If you ask senior managers whether they encourage risk taking for innovation, most will nod approvingly and answer in one word: "Certainly". In practice, however, things are often quite different. Just ask their subordinates and most will answer they are afraid to try new ideas because of the unpredictable reactions of their superiors. Everyone talks about the importance of making mistakes and learning from them but in reality they are not so tolerant of mistakes and thus employees prefer not to take risks.
This, at least, is according to the Harvard Business Review website, which recently published a number of recommendations on how to let employees take risks "safely" so that there are only "good" mistakes to learn from.

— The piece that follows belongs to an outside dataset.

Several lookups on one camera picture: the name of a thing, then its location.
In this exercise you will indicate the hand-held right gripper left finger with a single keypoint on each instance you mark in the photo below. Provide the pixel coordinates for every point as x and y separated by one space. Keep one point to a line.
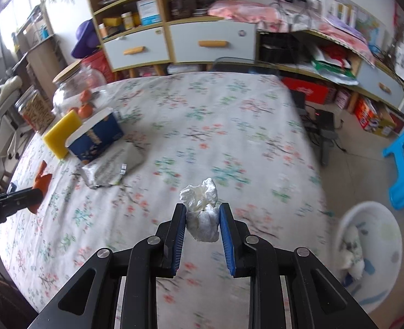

Clearly define desirable risks
Specify fields in which risk taking in order to achieve innovation is and is not acceptable. Unacceptable areas may include financial results or commitments made to customers. The acceptable might involve new ways to solve customer problems. Be specific in the timing of risks (e.g. certain progress within a few months) and financial impacts (e.g. potential to generate a certain profit, maximum costs etc.).
Choose the right words
Your choice of words will support the overall culture in your team. Focus, therefore, on making your culture more open to risks: instead of successful/unsuccessful project, for example, you can say experiment or scouting mission.
Focus on small and quick steps
Risks for innovation should not be anything big. Smaller and faster experiments are more successful. Generally, better innovations originate in small teams and companies with flatter management structures.
Divide projects into sub-phases
Support risky innovative projects in pre-specified phases. If the outcome of a phase demonstrates the project's potential, support the project even further. If the tested ideas prove to be wrong, stop your support.